Because the truth of the matter is that it’s not travel which is dangerous – it’s LIFE. And if you stop traveling, the terrorists win.

So don’t stop traveling, just travel smart. Here’s how to travel safely in the face of terrorism. How to be safe from terrorism when traveling overseas.

How to Travel Safely in the Face of Terrorism

Register your travel with your government and maintain contact with your consulate or embassy in the event of a terrorist attack. Many countries have a smart traveler program where you can lodge your travel plans and this is especially important if you’re heading to an area where you’re worried about terrorism or unrest. Safe overseas travel with terrorism.

Doing this means the government knows which of its citizens are at risk in an emergency event, and is the only way they can contact you. You should always travel with the phone number and address of your local embassy as a matter of routine.
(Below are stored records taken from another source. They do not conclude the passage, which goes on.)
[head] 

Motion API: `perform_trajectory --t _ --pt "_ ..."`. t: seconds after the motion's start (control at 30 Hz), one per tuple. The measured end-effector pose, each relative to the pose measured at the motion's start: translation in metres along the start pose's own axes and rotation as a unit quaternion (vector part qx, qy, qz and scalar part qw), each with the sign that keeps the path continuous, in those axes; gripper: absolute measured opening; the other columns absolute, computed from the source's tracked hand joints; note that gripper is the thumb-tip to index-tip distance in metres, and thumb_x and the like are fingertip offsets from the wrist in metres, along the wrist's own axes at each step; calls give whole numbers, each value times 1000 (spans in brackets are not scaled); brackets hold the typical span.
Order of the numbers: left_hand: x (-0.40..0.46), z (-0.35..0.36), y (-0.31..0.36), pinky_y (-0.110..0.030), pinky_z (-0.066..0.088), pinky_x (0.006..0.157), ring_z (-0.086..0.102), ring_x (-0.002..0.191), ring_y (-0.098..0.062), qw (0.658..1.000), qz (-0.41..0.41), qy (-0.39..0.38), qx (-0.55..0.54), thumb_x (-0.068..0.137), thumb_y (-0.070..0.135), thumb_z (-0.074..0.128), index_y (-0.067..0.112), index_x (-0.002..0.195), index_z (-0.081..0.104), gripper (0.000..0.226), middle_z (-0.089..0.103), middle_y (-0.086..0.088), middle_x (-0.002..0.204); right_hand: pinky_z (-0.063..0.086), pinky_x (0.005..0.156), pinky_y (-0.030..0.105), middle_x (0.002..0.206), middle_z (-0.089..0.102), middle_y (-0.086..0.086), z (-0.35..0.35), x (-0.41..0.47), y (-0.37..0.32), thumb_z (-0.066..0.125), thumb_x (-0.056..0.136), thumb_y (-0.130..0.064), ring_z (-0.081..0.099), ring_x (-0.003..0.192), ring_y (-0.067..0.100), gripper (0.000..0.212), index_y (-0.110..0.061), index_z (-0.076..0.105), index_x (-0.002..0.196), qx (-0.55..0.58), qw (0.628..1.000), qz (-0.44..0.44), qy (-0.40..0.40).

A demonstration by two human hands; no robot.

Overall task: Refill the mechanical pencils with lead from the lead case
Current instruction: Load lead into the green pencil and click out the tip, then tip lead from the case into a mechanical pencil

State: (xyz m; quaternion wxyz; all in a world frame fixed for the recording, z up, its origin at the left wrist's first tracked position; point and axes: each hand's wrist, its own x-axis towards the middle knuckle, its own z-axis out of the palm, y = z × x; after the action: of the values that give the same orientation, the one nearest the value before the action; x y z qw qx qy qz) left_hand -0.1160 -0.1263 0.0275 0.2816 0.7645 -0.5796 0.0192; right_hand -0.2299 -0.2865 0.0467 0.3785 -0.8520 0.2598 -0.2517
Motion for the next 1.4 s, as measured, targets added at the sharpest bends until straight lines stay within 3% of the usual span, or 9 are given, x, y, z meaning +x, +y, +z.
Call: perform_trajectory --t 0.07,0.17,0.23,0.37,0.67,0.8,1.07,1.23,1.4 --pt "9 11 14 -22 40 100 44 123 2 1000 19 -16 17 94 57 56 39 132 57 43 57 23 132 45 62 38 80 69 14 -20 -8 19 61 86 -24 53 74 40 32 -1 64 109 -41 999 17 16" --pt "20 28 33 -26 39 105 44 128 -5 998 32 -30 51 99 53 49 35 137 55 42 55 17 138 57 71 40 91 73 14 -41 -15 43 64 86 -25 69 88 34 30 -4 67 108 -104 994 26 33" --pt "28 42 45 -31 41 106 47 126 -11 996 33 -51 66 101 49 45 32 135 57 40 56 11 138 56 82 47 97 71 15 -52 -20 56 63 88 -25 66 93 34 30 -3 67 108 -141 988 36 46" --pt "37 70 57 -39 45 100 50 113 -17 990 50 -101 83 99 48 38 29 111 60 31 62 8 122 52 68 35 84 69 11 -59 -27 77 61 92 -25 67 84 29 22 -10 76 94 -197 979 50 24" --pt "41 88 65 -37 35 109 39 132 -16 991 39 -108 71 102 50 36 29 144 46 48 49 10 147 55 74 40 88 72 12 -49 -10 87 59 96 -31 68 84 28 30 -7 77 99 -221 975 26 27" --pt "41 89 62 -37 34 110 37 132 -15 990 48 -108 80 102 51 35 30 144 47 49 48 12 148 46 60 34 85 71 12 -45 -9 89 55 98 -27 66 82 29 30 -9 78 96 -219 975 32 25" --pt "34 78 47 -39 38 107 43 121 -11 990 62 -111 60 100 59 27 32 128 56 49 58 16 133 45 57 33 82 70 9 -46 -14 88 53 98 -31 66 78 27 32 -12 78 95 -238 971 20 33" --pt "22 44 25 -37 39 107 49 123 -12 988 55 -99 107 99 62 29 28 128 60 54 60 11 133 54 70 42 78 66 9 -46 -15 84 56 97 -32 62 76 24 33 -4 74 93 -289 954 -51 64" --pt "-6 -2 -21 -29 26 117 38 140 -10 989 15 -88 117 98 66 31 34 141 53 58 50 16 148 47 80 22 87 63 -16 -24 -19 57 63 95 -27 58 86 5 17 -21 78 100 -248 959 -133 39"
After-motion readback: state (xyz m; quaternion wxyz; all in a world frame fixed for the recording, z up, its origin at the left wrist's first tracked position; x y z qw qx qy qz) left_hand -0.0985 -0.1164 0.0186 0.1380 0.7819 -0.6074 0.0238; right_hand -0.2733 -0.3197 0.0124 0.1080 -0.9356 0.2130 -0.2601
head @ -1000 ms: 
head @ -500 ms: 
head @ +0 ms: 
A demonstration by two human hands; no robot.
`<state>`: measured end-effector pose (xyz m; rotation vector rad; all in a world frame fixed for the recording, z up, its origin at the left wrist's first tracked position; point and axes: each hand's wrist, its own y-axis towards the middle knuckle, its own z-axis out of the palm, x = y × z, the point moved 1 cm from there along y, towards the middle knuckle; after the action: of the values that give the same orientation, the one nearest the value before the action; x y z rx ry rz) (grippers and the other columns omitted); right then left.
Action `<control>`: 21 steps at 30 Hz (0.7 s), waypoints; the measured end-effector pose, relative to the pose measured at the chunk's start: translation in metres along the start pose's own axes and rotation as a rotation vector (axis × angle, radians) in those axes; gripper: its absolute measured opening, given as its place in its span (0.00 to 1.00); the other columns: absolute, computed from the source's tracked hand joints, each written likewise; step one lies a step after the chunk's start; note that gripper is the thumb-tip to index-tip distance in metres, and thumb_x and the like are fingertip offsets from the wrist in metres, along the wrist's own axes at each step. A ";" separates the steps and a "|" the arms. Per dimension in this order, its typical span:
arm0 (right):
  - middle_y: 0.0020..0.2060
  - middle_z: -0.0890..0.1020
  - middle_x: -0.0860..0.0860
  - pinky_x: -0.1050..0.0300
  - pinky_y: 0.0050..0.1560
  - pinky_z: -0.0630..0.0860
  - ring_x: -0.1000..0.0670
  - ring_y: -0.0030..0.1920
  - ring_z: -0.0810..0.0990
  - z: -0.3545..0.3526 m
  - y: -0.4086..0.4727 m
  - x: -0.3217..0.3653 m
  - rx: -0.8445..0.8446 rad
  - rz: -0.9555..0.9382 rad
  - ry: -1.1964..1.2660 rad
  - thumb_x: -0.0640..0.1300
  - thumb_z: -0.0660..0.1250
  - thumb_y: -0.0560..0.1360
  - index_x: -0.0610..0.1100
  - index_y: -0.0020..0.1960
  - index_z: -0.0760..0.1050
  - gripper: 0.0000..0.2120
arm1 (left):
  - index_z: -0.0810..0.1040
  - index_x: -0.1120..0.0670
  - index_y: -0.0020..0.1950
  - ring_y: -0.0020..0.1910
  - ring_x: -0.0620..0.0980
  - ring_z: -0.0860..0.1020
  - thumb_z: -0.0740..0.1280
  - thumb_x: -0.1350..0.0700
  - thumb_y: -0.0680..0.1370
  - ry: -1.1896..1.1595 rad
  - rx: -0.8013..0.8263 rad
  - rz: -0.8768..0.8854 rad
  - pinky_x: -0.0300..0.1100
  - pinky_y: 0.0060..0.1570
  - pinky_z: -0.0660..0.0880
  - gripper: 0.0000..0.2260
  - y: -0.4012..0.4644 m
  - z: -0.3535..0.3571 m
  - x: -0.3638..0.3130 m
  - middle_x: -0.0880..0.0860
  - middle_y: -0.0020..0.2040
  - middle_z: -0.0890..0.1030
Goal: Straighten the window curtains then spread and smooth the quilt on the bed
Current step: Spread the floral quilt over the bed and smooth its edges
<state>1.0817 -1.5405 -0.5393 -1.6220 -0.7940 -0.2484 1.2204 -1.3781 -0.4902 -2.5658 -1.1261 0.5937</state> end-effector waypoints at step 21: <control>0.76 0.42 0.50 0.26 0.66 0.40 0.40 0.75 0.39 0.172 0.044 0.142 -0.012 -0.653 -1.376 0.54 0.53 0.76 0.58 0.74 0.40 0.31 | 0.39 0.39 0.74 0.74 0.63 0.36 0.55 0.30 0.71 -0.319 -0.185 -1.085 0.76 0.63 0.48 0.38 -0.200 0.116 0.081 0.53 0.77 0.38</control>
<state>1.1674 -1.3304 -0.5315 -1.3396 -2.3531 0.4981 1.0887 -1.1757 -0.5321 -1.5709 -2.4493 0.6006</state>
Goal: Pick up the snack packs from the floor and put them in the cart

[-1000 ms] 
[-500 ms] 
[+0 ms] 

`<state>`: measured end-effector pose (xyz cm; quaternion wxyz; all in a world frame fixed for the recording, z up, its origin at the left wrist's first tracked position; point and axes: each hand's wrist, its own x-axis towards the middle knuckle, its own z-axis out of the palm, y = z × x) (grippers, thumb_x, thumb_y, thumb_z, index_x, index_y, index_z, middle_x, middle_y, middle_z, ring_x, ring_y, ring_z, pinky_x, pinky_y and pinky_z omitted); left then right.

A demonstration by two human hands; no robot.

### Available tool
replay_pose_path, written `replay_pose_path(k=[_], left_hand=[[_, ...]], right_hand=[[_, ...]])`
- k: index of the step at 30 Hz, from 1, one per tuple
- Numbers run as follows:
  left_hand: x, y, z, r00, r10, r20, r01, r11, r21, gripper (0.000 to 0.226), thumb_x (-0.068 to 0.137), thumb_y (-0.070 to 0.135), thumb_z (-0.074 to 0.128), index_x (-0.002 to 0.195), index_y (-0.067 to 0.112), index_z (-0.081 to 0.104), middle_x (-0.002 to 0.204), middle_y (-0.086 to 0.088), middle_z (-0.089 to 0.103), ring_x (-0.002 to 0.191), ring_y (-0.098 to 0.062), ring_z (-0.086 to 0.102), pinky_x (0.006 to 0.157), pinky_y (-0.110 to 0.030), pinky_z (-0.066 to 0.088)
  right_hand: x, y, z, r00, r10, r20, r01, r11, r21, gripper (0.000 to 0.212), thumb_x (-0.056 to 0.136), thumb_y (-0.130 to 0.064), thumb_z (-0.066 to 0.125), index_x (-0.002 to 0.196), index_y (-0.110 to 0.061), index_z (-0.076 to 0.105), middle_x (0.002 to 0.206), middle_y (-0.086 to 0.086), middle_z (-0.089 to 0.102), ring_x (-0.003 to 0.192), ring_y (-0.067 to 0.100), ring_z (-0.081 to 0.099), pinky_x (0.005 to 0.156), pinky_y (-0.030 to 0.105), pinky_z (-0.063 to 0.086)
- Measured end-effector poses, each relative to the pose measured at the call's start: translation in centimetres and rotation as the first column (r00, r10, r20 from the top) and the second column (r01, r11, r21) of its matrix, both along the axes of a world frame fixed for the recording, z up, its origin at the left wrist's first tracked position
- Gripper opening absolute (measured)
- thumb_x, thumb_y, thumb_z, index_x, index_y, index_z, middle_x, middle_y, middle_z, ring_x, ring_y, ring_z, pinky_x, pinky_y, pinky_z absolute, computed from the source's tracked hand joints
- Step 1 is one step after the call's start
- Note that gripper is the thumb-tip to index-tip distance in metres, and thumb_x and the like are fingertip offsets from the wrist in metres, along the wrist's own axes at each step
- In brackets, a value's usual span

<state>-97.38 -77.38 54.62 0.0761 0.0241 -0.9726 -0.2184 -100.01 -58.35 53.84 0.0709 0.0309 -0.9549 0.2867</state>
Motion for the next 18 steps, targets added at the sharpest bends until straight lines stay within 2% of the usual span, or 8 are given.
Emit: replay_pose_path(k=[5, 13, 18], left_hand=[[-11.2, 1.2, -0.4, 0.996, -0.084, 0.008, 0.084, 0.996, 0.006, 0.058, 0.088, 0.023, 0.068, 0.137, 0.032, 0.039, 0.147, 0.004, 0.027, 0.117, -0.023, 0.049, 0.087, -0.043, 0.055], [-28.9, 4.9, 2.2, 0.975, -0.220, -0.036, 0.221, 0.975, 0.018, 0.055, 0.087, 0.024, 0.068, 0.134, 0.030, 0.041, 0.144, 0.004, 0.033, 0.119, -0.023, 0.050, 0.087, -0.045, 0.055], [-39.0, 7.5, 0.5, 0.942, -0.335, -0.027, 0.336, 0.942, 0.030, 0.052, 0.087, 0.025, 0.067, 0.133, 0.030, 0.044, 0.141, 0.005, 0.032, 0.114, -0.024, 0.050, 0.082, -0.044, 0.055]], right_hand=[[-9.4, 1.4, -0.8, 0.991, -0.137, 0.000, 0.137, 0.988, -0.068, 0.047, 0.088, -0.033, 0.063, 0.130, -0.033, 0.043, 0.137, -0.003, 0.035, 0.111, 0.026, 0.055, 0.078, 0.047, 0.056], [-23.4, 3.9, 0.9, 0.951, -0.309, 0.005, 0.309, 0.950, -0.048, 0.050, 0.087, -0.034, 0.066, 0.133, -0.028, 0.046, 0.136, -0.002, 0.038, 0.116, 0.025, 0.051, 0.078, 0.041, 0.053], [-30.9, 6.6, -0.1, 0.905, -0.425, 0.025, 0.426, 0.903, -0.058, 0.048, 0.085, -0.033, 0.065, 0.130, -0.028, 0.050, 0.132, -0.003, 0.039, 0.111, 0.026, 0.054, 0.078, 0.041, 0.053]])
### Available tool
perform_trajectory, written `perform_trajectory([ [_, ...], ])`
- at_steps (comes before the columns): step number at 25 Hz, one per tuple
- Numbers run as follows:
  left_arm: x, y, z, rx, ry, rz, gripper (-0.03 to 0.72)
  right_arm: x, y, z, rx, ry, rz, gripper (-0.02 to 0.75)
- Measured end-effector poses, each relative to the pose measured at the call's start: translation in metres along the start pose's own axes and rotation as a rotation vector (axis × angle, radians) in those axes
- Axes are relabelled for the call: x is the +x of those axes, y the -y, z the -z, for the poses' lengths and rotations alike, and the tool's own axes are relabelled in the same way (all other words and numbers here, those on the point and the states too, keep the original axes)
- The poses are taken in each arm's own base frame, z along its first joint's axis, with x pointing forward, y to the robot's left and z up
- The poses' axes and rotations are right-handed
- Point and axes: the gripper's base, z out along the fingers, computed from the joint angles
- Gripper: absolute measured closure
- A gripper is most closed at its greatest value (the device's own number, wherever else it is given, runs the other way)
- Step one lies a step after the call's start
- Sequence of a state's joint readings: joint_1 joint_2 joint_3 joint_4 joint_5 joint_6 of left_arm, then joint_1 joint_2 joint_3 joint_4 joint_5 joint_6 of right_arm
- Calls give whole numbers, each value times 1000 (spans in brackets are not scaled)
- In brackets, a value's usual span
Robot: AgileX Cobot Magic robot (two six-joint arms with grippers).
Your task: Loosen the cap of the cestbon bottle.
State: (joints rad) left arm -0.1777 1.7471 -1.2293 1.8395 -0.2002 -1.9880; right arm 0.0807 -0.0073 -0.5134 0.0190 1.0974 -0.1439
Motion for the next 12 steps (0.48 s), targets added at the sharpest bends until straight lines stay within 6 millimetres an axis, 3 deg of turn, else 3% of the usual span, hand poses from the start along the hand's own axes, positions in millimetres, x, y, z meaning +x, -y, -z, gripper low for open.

Leave a copy of your itinerary with someone you trust. No matter what your age, never underestimate the importance of letting someone at home know where you will be. Leave the names, address and numbers of your hotels, information about your transport, and names of anyone you have pre-arranged to meet. In the event that things go south you’ll have someone who can act immediately to aid and assist, or even attempt to locate you.

Get your bearings as soon as you arrive in a new city, as this will help you navigate an emergency situation with less confusion and stress should one occur. Stay safe from terrorism attacks overseas.

You don’t want to be wandering aimlessly around the streets of a new city if a terrorist attack has just occurred, so make sure you are aware of your surroundings and know, for instance, a route back to your hotel so you can remain calm and leave the incident as quickly as possible. It’s always a good idea to keep a business card from your hotel on you. Worst case you can jump in a cab and present the driver with the card.

Travel with a phone. While international roaming charges are the reason many leave their phones at home, in the event of an emergency you need a way to communicate with others. So even if you switch your phone to a constant state of flight mode while overseas, having it with you at least allows you the option of a more immediate form of communication than email if it’s required.

If you’re in one location for a prolonged period of time, consider buying a local SIM. And make sure you save the numbers of your embassy and hotel.

Make sure you recognize the uniforms of local police and learn a few basic phrases in the local language of where you will be.

Should something happen, local police and military are have more up to date information about what’s happening on the ground and they’ll know best course of action to ensure your safety. Always follow their directions.